= Gina Catalino =

American singer-songwriter

Gina Catalino (born 1984) is a New York-based folk-pop singer/songwriter. Two songs from her debut album Swept In Sound , "11:32 PM" and "Here & There", were featured in Showtime's television series The L Word. Gina has performed live on WNBC's Weekend Today In New York and has packed some New York City's most popular music venues including The Bitter End and Rockwood Music Hall. Her second record The Morning Shows Up Again was released on March 19, 2012.

==Biography==
Gina Catalino (born in 1984) is a New Hampshire native singer-songwriter best known for her song, 11:32 PM. Music from Gina's debut record, Swept In Sound, has been featured in both film and television, most notably the placement of her song 11:32 PM in Showtime's hit series, The L Word. Gina has packed the house at some of New York City's most popular music venues, including The Bitter End and The Rockwood Music Hall. In March 2008, she performed two songs Live on WNBC's Weekend Today Show In New York.

Gina has spent the last few years in New York City writing and recording new material. After creating nearly forty songs, Gina chose ten for her second record entitled, The Morning Shows Up Again. For Catalino, The Morning Shows Up Again is a collection of songs that are honest, pure and optimistic. "Many of the songs have a longing for something but there is a sense that it will all somehow be ok," she explains.

The recording of The Morning Shows Up Again offered new experiences for Gina, including working with Grammy nominated singer Penny Nichols and Staten Island legend Karlus Trapp, both of whom provided backing vocals throughout the record. The core musicianship of the album is performed by Jordan Perlson on drums, Emilie Cardinaux and Brian Charette on piano, Solomon Dorsey and Jamie Bishop on bass, and Steve Elliot on electric guitar.

Gina's new record, The Morning Shows Up Again, was released on March 19, 2012.

"From song to song, you label her everything from the next Norah Jones, to the newest soul sister, to Ani DiFranco meets Jewel, until you finally settle on somewhere between Fiona Apple and Erykah Badu. It's all pointless because with each new listen, one comes to terms with the fact that they're listening to Gina Catalino.
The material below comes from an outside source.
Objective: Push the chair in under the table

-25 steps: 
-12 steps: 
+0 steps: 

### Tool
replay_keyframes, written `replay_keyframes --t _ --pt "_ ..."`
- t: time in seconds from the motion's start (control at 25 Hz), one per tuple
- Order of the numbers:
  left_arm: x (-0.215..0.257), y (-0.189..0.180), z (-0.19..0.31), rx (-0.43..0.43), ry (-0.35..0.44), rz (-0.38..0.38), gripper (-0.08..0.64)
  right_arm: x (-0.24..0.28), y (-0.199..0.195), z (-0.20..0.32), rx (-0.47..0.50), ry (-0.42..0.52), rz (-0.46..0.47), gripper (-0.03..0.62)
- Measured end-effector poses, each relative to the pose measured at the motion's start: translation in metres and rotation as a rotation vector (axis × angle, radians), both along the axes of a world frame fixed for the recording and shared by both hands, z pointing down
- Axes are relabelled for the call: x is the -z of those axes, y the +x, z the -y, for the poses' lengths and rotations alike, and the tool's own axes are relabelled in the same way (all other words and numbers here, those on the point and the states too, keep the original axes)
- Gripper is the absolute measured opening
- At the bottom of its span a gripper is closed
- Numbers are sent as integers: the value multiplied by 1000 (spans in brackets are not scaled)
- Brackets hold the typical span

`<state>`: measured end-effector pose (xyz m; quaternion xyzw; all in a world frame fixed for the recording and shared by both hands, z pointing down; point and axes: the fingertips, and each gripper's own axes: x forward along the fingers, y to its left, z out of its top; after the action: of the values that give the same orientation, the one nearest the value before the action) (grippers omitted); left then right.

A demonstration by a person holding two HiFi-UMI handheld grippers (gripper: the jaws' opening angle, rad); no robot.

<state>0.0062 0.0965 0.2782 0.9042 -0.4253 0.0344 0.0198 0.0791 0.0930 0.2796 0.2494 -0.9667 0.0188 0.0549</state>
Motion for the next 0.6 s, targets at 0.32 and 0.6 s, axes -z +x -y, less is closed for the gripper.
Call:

A woman whose music spiritually embodies an organically delicious sound juxtaposed with soul-baring lyrics and a commanding voice". - Robert Aguiar of Toastermag.com

==Television==
- "Here & There", featured in The L Word, Season 5, Episode 2: "Look Out, Here They Come"
- "11:32 PM", featured in The L Word, Season 5, Episode 3: "Lady Of The Lake"
- On March 29, 2008 Gina was featured on WNBC's Weekend Today In New York television show where she was interviewed and performed two songs live.